**YOUR ASSIGNMENT**
From the listing below, pull each line that includes "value".
───── SUPPLIED INFORMATION
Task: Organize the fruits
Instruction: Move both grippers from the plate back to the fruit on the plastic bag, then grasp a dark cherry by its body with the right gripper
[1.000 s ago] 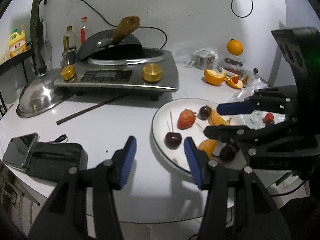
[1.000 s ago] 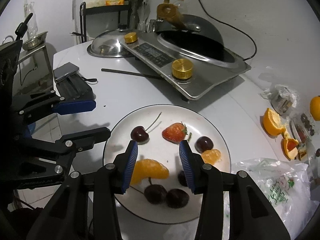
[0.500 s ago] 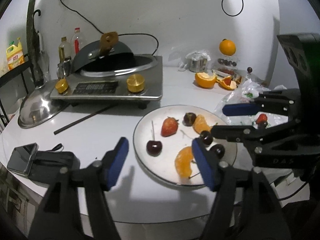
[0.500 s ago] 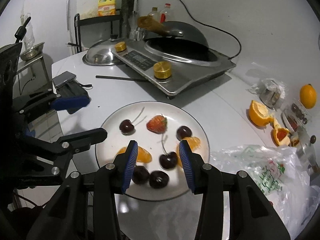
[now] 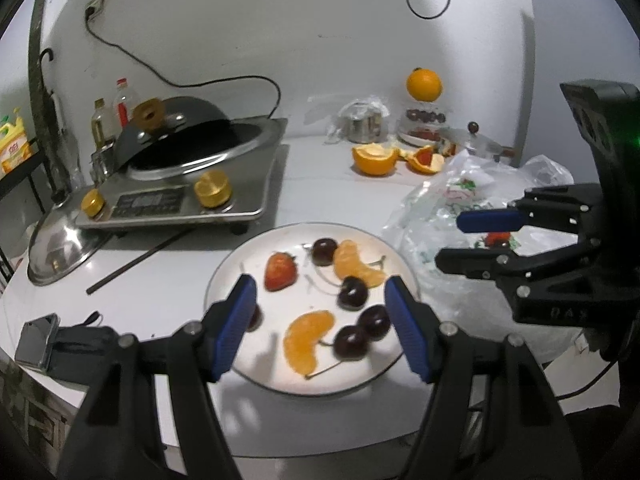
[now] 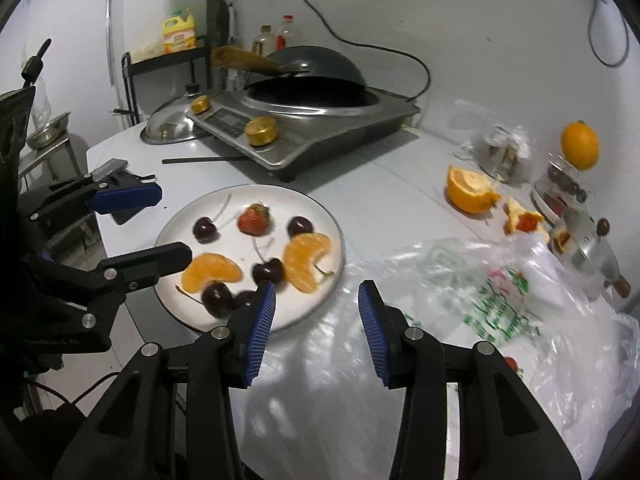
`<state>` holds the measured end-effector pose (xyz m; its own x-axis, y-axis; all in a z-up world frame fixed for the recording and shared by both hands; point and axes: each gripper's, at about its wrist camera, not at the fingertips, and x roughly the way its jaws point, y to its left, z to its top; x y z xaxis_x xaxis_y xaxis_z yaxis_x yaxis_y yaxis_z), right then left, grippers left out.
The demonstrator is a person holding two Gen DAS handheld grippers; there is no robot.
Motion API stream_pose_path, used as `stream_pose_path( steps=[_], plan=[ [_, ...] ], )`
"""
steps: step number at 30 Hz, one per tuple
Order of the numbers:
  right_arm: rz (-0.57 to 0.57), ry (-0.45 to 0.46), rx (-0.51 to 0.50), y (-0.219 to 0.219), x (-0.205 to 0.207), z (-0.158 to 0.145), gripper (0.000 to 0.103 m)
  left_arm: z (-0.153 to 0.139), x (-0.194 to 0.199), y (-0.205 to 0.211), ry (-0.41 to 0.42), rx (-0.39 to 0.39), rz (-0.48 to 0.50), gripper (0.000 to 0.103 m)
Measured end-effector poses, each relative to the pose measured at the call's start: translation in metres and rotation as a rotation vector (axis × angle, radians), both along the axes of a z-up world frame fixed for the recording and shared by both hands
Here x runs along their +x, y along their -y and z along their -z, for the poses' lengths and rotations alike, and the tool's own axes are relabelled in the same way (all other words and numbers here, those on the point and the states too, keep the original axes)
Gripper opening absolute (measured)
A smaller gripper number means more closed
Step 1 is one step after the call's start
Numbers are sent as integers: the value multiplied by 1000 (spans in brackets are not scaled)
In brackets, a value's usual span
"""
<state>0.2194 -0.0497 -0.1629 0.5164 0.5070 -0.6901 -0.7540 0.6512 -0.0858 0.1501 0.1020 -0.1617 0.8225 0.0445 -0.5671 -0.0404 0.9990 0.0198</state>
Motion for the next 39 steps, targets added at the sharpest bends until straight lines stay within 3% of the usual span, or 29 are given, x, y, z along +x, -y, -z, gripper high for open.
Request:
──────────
**SOLVED EXERCISE**
Numbers are sent as integers: the value multiplied by 1000 (spans in brackets are not scaled)
In brackets, a value's usual span

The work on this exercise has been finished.